◆ What is required: In the listing below, look for "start" and copy every line that has it.

◆ Dataset extract:

-----

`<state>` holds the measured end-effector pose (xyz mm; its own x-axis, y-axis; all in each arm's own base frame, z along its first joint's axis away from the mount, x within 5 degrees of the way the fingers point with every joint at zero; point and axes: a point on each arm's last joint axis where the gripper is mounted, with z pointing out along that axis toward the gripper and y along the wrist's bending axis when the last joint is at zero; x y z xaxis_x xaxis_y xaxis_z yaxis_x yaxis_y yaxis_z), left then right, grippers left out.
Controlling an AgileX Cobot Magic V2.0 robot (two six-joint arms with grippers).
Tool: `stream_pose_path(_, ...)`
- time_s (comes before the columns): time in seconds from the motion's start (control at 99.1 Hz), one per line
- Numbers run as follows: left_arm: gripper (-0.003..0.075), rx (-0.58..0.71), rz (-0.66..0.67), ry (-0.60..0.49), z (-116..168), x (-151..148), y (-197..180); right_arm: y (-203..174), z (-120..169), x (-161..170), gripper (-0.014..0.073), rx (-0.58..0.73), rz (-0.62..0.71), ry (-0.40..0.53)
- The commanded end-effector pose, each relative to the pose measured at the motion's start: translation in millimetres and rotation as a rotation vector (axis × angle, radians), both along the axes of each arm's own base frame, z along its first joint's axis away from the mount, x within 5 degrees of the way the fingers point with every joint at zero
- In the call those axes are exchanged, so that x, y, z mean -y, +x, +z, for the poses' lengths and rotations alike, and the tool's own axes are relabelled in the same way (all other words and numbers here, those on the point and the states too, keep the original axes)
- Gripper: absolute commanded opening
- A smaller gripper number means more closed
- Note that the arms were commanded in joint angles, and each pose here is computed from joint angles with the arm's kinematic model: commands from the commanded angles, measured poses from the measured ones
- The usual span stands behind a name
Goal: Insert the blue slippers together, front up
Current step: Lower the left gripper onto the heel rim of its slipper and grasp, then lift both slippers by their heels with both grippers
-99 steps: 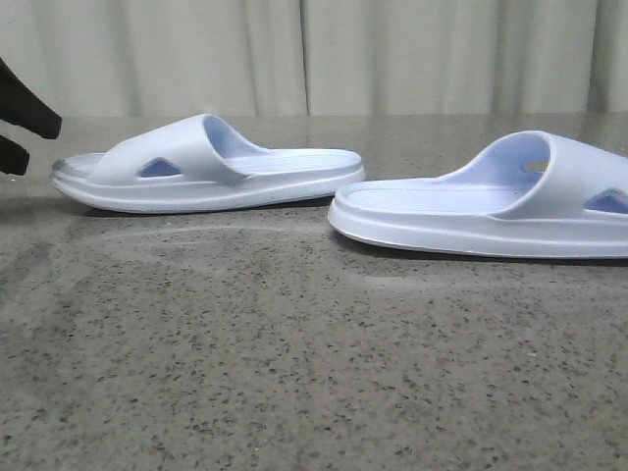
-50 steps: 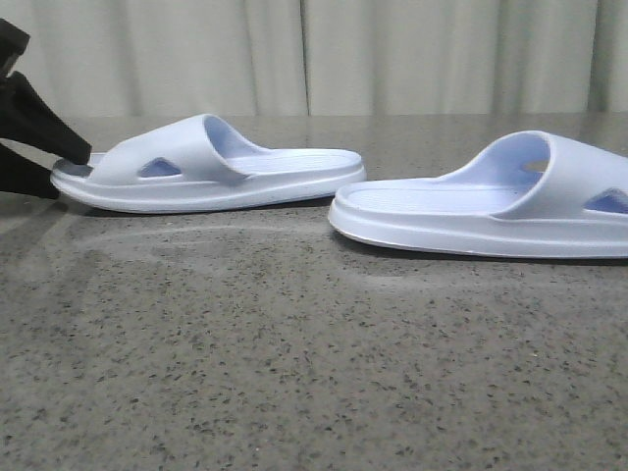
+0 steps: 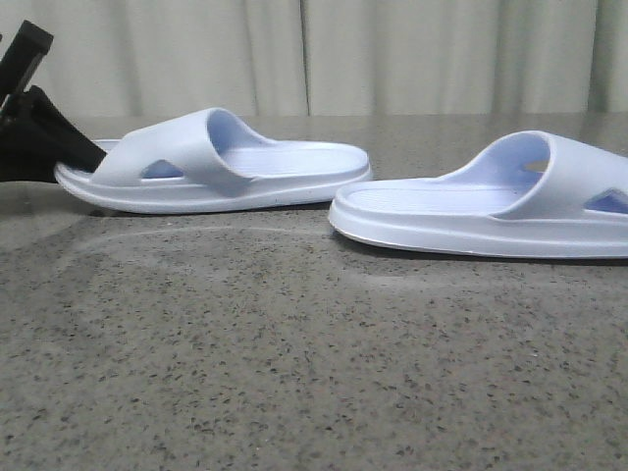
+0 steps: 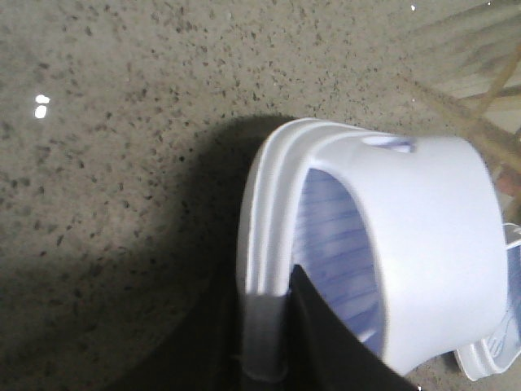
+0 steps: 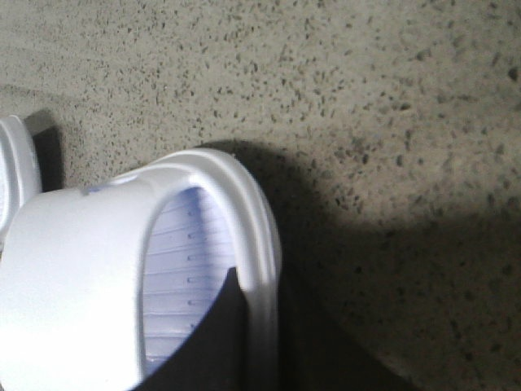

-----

◆ The answer:
- time_s (comes before the columns): time in seconds from the motion's start (control at 99.1 Hz), one per line
- The commanded end-effector pose, each relative to the pose measured at the motion's start: translation in millimetres and rotation as a rotation vector (axis × angle, radians), both along the axes of each arm's own base frame, z along its first joint's axis away from the mount, x within 5 degrees of the way the fingers point with every joint at zero

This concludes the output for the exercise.